Le laboratoire SEBIO se positionne comme une structure unique en France en matière de recherche en sciences de l’environnement, lui permettant de s’inscrire dans des programmes nationaux et européens de grande envergure (H2020, Interreg, ANR-I, PIA3) visant à proposer des solutions innovantes et à structurer la réflexion en matière de la bio évaluation des impacts écotoxiques sur les masses d’eau.
L’équipe composée du Pr Alain Geffard, du Dr Mélissa Palos-Ladeiro, directrice d’unité du laboratoire SEBIO, et du Dr Audrey Catteau, chercheuse au sein de l’unité UMR-I 02 SEBIO, est spécialisée dans l’étude des effets toxiques de contaminants émergents (chimiques et biologiques) et dans le développement de différents outils (bioessais, biomarqueurs, modèle d’écotoxicité, indicateurs biologiques).
Un soutien fort de la SATT Nord pour le développement du projet Bioversight
La SATT Nord a contribué aux avancées de ce projet avec un financement total de 171 500 €.
Ce financement a permis d’obtenir un modèle standardisé de dreissènes et de recruter une ingénieure développement, Audrey Catteau, qui par la mise en place de différents essais a réussi à démontrer l’efficacité du bioessai dreissènes pour le suivi de certaines cibles microbiologiques.
Ce développement s’est notamment effectué en collaboration avec le SEDIF (Syndicat des Eaux d’Ile-de-France) qui a ouvert son site et mis à disposition leurs données dans l’eau, et ACTALIA qui a apporté son expertise sur les analyses microbiologiques.

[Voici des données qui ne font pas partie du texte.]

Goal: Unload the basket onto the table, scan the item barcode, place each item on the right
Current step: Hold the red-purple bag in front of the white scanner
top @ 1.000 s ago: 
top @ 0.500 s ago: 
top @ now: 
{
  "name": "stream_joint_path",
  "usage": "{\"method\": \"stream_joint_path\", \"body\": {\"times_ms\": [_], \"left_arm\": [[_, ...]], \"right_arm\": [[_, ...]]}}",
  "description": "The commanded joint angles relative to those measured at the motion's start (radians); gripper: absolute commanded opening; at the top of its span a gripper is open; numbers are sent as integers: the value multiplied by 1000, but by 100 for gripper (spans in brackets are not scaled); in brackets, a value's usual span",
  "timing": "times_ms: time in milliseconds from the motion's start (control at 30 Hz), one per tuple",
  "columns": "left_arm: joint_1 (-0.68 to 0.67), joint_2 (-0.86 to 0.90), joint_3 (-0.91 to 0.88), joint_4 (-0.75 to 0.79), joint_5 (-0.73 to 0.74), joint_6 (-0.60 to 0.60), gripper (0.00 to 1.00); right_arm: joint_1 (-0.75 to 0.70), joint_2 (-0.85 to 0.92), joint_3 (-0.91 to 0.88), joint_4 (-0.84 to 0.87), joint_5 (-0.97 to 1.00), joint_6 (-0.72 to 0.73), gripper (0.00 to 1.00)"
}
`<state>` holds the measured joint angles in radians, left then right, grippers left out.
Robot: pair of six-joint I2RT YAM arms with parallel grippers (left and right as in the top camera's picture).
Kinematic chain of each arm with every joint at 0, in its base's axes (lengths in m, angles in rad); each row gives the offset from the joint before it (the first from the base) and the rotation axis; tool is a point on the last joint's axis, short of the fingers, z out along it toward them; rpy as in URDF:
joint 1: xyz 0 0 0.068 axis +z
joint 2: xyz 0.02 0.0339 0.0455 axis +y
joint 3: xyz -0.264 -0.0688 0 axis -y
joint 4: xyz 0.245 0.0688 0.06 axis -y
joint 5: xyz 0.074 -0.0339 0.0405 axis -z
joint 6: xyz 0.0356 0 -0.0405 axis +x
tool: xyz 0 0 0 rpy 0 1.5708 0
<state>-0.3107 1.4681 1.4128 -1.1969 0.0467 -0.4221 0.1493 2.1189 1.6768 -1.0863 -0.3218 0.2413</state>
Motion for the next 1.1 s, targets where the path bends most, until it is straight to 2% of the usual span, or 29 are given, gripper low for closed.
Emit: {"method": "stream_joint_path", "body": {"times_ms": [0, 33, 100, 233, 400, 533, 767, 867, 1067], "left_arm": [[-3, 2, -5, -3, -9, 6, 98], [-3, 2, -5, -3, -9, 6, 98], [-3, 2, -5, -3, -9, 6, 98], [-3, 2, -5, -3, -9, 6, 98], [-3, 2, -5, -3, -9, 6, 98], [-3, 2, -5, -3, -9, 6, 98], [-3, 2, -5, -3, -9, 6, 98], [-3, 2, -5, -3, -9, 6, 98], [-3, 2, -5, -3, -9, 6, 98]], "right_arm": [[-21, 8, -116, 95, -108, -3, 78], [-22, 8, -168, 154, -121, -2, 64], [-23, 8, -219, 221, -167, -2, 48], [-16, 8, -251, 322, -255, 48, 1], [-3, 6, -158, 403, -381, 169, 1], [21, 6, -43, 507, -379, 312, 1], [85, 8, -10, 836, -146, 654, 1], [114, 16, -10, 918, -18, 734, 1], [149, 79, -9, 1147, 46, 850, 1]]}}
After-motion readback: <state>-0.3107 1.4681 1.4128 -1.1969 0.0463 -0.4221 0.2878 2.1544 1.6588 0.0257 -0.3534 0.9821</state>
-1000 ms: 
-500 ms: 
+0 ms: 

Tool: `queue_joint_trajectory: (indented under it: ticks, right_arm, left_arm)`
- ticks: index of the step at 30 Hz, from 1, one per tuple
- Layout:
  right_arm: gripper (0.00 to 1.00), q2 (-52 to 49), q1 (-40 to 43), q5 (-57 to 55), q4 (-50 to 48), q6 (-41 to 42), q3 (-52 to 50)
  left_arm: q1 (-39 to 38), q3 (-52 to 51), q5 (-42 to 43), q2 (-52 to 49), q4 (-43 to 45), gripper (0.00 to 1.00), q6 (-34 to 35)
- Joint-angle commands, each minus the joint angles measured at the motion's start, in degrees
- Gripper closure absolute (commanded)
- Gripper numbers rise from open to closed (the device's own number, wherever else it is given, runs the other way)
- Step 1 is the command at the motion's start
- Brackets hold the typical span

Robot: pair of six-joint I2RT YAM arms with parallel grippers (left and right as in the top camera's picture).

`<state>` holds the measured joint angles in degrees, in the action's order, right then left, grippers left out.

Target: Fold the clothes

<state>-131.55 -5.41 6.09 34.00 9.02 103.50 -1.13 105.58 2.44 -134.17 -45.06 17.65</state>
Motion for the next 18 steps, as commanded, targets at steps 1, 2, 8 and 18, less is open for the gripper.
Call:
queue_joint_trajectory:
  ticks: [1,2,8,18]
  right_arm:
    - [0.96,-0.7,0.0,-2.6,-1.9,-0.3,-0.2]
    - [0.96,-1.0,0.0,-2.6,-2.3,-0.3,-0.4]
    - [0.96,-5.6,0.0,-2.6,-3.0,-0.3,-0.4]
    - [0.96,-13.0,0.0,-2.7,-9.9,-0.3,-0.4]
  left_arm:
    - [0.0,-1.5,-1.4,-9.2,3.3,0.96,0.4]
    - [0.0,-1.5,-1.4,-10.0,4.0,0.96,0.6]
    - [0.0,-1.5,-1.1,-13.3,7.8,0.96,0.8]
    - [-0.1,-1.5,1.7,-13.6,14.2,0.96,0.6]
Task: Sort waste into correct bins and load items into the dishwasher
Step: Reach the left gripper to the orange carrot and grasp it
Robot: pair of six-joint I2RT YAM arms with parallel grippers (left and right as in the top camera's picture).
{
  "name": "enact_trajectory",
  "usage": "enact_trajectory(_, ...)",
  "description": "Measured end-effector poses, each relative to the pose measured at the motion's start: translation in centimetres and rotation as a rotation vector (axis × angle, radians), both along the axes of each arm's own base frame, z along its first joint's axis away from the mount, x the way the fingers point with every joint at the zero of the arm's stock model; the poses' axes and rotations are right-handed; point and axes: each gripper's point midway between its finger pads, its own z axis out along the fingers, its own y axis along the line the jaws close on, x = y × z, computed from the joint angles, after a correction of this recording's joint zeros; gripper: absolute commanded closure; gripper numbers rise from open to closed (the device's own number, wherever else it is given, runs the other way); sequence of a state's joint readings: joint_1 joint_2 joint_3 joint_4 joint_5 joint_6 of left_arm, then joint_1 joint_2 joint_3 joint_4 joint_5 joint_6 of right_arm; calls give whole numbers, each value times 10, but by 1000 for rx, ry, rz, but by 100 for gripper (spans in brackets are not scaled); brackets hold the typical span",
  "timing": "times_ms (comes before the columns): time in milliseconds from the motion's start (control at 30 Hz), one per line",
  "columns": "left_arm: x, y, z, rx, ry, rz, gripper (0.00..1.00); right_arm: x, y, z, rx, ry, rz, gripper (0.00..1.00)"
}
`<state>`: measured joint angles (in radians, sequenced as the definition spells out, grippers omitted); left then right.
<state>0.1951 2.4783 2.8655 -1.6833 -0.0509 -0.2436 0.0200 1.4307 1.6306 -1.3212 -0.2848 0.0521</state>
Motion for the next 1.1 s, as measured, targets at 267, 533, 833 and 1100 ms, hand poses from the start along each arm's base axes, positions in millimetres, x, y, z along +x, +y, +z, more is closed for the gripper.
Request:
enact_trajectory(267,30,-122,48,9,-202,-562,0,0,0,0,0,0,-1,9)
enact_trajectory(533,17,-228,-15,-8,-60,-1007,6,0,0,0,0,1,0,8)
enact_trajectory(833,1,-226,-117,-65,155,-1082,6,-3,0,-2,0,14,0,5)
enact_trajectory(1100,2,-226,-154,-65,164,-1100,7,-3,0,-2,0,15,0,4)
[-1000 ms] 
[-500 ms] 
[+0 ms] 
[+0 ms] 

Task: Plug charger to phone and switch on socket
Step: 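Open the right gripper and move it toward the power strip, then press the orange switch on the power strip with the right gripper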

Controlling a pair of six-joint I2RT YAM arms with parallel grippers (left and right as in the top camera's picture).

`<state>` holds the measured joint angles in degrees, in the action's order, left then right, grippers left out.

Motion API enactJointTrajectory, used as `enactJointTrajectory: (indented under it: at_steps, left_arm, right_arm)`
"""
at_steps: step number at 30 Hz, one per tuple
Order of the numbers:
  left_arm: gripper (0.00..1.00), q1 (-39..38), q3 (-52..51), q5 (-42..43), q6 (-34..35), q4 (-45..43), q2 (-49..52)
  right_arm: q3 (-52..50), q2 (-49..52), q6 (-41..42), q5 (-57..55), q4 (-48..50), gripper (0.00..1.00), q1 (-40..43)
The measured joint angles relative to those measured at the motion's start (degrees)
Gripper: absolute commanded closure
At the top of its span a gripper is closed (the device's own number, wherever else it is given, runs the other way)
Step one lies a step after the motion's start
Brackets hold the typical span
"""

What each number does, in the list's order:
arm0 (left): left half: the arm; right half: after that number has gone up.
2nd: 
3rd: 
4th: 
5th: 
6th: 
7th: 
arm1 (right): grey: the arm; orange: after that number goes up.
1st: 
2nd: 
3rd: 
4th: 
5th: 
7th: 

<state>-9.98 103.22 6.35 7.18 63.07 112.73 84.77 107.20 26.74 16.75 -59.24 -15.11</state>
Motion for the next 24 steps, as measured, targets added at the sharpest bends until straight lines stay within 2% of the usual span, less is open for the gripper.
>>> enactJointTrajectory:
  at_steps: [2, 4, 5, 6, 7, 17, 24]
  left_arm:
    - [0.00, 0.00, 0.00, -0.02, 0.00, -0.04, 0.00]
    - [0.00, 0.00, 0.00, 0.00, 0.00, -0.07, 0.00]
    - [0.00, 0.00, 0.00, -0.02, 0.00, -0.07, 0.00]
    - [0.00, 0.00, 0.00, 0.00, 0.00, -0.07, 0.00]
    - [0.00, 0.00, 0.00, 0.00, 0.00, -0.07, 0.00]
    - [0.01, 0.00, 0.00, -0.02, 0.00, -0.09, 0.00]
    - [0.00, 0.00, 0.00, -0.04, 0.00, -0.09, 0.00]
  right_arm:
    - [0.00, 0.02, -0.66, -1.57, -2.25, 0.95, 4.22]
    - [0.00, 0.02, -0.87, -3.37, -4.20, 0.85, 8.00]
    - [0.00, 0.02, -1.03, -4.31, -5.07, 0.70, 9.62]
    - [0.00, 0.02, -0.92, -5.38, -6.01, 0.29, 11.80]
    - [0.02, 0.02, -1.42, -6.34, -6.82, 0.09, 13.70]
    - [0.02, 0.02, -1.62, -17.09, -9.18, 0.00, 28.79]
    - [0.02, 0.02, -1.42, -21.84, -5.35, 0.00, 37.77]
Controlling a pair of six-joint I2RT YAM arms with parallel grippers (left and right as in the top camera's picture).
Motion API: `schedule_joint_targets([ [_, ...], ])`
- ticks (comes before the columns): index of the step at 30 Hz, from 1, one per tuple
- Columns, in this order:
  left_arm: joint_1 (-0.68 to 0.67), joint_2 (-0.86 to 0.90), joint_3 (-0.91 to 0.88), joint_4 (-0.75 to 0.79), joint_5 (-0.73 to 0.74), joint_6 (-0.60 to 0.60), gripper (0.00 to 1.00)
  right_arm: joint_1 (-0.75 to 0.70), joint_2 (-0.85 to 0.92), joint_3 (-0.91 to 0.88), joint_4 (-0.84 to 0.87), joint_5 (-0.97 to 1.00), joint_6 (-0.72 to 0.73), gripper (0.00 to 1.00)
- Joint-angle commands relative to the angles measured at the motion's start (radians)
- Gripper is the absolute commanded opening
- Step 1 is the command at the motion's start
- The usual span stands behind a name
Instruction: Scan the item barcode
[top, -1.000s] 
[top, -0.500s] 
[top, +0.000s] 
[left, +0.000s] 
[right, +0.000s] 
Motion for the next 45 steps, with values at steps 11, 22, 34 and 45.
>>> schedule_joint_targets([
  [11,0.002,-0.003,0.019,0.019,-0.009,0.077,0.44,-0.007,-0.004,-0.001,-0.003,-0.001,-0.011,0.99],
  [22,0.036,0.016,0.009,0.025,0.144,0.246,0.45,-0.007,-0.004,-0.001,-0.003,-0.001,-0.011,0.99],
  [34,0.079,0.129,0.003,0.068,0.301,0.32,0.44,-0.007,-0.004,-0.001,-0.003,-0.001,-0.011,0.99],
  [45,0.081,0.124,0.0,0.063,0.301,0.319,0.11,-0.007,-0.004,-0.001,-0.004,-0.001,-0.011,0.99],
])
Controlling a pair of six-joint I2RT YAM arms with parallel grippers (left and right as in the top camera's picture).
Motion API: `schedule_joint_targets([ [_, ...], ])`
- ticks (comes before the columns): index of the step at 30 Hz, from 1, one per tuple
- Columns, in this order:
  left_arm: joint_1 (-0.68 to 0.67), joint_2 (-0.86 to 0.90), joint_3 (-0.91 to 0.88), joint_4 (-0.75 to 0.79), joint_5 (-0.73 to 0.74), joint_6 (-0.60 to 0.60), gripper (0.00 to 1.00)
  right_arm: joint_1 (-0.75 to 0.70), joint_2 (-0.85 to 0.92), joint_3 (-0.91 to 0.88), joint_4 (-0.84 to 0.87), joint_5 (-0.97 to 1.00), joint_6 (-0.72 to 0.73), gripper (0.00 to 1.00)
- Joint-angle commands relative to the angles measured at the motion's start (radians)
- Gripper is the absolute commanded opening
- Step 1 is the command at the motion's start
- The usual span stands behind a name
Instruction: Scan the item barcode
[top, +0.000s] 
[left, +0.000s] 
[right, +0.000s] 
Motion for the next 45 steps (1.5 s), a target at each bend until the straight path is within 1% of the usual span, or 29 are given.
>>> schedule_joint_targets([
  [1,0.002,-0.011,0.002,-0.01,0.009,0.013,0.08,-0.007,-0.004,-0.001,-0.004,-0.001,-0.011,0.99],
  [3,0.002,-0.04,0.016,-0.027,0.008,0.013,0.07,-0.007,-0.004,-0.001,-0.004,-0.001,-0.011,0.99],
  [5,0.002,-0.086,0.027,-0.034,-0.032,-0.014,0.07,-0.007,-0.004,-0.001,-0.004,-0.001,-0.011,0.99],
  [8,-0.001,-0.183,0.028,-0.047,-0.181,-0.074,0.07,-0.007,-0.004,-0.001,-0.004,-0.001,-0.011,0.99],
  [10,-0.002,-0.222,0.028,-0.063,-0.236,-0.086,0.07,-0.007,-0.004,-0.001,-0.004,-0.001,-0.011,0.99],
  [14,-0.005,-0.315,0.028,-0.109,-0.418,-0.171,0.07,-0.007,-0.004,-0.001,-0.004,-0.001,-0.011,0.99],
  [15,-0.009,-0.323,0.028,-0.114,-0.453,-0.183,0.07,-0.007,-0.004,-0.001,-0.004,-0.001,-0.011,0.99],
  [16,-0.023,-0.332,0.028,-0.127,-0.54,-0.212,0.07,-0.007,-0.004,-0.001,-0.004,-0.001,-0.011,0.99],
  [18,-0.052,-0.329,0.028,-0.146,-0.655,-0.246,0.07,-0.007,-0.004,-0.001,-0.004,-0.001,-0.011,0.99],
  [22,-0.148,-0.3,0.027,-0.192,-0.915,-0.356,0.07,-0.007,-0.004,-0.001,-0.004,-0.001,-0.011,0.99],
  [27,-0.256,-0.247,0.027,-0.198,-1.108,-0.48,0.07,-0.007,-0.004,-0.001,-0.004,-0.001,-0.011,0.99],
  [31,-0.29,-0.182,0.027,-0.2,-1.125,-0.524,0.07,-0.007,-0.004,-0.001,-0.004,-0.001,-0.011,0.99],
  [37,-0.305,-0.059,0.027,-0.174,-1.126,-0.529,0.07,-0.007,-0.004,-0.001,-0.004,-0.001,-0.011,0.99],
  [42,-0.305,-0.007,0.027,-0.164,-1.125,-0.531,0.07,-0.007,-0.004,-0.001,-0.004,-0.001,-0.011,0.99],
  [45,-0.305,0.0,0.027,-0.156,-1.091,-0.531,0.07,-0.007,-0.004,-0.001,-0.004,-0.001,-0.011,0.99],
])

La SATT Nord, en partenariat avec l’incubateur Innovact / Quest For Change, a également accompagné le projet sur les aspects entrepreneuriaux.
Dans ce cadre, la future startup a bénéficié d’une Bourse French Tech Lab de Bpifrance, qui a permis de financer, entre autre, un accompagnement de l’équipe pour la structuration du projet entrepreneurial, l’élaboration de sa feuille de route stratégique de mise sur le marché, ainsi que son plan de prospection clients.
« Avec cette signature de licence, nous démontrons une nouvelle fois la capacité des laboratoires du territoire à produire des solutions innovantes au service des enjeux environnementaux. C’est exactement la mission de la SATT Nord : transformer les résultats de la recherche en solutions concrètes pour les territoires. » Frédéric Grimbert, Directeur des relations Grand Est SATT Nord.
Elidreo : une startup engagée pour la surveillance environnementale
Elidreo développera, industrialisera et commercialisera la solution BIOVERSIGHT en s’appuyant sur son expertise en biosurveillance des milieux aquatiques et sa maîtrise des bioessais standardisés utilisant la moule zébrée. L’entreprise prévoit la normalisation du bioessai au sein de l’AFNOR, et poursuivra son développement scientifique en partenariat avec l’Université de Reims et le laboratoire SEBIO, afin de renforcer la robustesse et d’élargir les applications de la méthode. Elle ambitionne ainsi d’accélérer l’accès des gestionnaires de l’eau à des solutions sensibles, robustes et opérationnelles pour répondre aux enjeux croissants de qualité de l’eau.